* **RECORDS PROVIDED**:
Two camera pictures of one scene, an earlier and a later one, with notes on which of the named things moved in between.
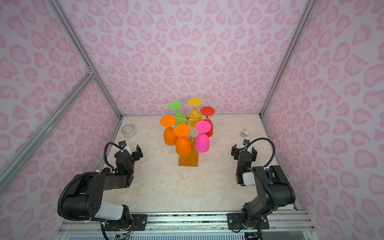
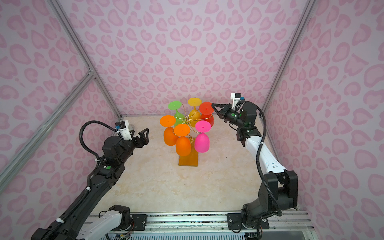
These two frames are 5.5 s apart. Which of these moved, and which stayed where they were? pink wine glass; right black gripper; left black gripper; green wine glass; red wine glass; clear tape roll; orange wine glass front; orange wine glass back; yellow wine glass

...

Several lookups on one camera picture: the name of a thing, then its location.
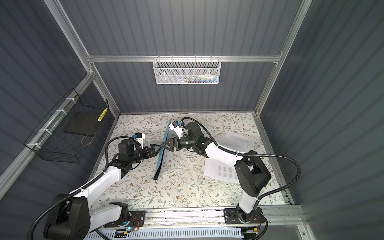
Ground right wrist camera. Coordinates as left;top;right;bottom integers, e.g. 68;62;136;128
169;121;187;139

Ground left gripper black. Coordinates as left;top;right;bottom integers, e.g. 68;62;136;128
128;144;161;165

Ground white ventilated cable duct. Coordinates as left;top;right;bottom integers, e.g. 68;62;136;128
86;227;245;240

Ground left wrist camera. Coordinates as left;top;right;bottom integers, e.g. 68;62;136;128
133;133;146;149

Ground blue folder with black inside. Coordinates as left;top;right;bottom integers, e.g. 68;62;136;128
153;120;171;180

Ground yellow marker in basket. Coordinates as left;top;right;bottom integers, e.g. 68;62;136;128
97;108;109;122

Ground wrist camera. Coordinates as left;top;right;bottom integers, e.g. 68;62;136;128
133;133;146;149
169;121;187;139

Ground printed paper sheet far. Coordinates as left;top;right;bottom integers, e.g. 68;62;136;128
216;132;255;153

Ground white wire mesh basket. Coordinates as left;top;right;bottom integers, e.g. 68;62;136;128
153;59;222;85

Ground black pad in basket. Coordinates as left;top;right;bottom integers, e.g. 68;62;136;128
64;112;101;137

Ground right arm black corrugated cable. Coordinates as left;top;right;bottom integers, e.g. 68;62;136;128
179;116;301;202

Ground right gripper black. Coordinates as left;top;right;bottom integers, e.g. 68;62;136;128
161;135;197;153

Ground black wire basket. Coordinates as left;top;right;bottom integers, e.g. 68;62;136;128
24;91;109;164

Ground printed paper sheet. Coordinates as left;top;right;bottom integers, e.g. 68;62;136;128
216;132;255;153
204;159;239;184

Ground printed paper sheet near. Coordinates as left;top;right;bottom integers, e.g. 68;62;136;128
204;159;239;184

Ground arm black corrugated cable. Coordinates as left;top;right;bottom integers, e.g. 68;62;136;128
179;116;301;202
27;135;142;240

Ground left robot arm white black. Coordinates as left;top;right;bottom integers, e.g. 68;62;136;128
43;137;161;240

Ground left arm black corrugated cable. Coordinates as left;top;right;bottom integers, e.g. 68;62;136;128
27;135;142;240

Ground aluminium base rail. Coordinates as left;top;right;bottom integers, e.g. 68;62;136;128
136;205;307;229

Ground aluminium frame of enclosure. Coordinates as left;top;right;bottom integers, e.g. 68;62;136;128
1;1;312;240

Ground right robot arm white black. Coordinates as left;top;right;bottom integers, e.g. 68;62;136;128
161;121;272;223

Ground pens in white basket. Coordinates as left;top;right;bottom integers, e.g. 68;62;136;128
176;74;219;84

* **TASK STATEMENT**: Only lines holding the word "which" belong in the answer; copy all of them from the records.

* **ANSWER FOR THIS EXERCISE**:
Two camera pictures of one scene, an earlier and a later one, with notes on which of the named things moved in between.
These two frames are 5.5 s apart. Which of these moved, and which stayed where they were? pink wine glass; right black gripper; left black gripper; green wine glass; red wine glass; clear tape roll; orange wine glass front; orange wine glass back; yellow wine glass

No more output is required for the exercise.